Want to build muscle but don't know where to start? Good news: as a beginner, you're in the best phase of your lifting life. Your muscles respond fast, your gains are quick, and you need neither a complicated program nor expensive supplements. What you need is a simple, consistent and progressive plan. The full body, 3 times a week, is hands down the best structure to start with.
Why Full Body Is Ideal for Beginners
Full body means training your entire body each session, 3 times a week. For a beginner, it beats 'split' programs (one muscle per day) for one simple reason: frequency. Each muscle is stimulated 3 times a week instead of once. A beginner's muscle protein synthesis only stays elevated for about 48h after a session. By training every other day, you relaunch muscle building at the ideal moment, again and again.
- Optimal frequency: each muscle trained 3×/week
- Faster technical learning (you repeat the basic lifts often)
- Ideal if you lack time: 3 sessions are enough
- Excellent for fat loss as well as muscle gain
- Easy recovery: one rest day between each session
The Minimum Equipment to Start
No need for a full gym. A pair of adjustable dumbbells covers 90% of a beginner's needs: presses, squats, deadlifts, rows, curls. Adjustable dumbbells save you from buying 10 fixed pairs and grow with your progress — crucial, because you'll gain strength fast.
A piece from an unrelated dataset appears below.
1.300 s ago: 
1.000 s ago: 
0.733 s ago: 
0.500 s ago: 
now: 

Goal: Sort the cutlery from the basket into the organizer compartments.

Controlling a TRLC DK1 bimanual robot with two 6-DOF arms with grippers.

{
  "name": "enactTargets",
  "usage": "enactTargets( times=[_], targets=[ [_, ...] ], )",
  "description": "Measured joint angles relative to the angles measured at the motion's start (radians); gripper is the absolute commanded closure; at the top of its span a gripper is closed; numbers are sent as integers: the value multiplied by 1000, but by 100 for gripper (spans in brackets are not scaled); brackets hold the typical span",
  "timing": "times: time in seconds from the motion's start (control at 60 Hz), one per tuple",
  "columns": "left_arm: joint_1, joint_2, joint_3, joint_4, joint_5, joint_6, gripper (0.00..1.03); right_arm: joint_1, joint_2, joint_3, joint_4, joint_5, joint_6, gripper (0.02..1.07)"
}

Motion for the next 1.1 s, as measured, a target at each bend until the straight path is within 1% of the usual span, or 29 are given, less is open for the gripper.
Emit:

Adjustable Dumbbells 2—24 kg — Bowflex SelectTech
The Bowflex SelectTech (2 to 24 kg by turning a dial) are perfect to start at home: they cover your entire first year of progress without cluttering your apartment.
The Full Body 3-Day / Week Program
Train 3 times a week, leaving at least one rest day between sessions (e.g. Monday, Wednesday, Friday). Start each session with 5 minutes of joint warm-up and a light set on the first exercise. Here are 3 sessions to rotate (A, B, C) to vary the stimulus.
Session A — Base Strength
- Goblet Squat: 3 × 10 reps
- Dumbbell Bench Press (floor or bench): 3 × 10
- Bent-Over Row: 3 × 10
- Romanian Deadlift: 3 × 12
- Biceps Curl: 2 × 12 · Triceps Extension: 2 × 12
- Plank: 3 × 30 to 45 seconds
Session B — Volume
- Walking Lunges: 3 × 10 per leg
- Dumbbell Overhead Press (shoulders): 3 × 10
- Single-Arm Row: 3 × 10 per arm
- Hip Thrust (glutes): 3 × 12
- Lateral Raises: 3 × 15
- Leg Raises (abs): 3 × 15
Session C — Mixed
- Dumbbell Squat: 4 × 8
- Push-ups (or incline press): 3 × max
- Upright Row or Band Pull: 3 × 12
- Romanian Deadlift: 3 × 10
- Hammer Curl: 2 × 12 · Chair Dips: 2 × 12
- Side Plank: 3 × 30 s per side
Progressive Overload: The #1 Key
This is THE principle that makes all the difference. For your muscles to grow, you must ask a little more of them each time. Concretely: finish each set keeping 1 to 2 reps 'in reserve' (you could have done 1-2 more). As soon as you easily hit the top of the rep range on all sets, add 1 to 2.5 kg next session. Log your performances: what gets measured improves.
A beginner who applies progressive overload for 6 months gets better results than an advanced lifter who switches programs every 3 weeks. Consistency beats intensity.
Nutrition: 1.6 to 2.2 g of Protein per kg
Without enough protein, there is no muscle building — even with the best program. Aim for 1.6 to 2.2 g of protein per kilo of body weight per day (112 to 154 g for a 70 kg person), spread across the day. For muscle gain, eat in a slight caloric surplus (+200 to 400 kcal/day). To get leaner while building muscle ('recomposition'), stay around your maintenance.
Muscle Gain Program — Complete 12 Weeks
If you want a turnkey plan (detailed sessions + week-by-week nutrition), our 12-Week Mass Gain Program structures your entire progression from beginner to intermediate.
The 5 Beginner Mistakes to Avoid
- Changing programs too often: keep the same one for at least 8 to 12 weeks
- Sacrificing technique for weight: bad form = injury + poorly stimulated muscle
- Skipping the warm-up and legs (the biggest muscles, so the most rewarding)
- Under-eating protein: the #1 mistake that blocks results
- Lacking sleep: muscle is built at rest, aim for 7 to 9 hours a night
Resistance Band Kit × 5 — PORTENTUM
To round out your sessions (shoulder warm-ups, pull-up assistance, back work), a set of resistance bands is the most cost-effective accessory there is.
Remember the essentials: 3 full body sessions a week, progressive overload, enough protein and sleep. Hold this course for 3 months and you won't recognize your reflection. Strength training isn't about occasional motivation, but patient repetition. Start today.